TASK REQUIREMENTS -
Please say how many lines below include the word "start", with nothing beyond the number.

INFORMATION PROVIDED -
__________
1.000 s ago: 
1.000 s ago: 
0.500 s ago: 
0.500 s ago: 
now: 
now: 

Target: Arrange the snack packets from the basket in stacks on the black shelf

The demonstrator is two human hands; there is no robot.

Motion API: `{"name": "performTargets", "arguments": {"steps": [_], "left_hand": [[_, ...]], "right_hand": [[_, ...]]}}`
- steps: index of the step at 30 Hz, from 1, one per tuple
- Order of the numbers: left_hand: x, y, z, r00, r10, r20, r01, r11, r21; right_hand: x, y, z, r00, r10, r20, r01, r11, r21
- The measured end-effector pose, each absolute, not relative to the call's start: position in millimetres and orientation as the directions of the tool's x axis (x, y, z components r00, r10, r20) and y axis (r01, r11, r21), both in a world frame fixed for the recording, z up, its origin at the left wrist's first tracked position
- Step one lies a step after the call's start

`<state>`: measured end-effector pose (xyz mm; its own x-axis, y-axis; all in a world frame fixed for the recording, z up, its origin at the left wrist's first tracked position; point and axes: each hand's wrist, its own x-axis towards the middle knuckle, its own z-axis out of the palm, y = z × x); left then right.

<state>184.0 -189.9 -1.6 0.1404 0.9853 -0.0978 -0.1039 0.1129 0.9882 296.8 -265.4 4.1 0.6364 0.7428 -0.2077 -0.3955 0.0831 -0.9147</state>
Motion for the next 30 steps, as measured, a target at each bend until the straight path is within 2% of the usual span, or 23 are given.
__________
TASK RESULT -
2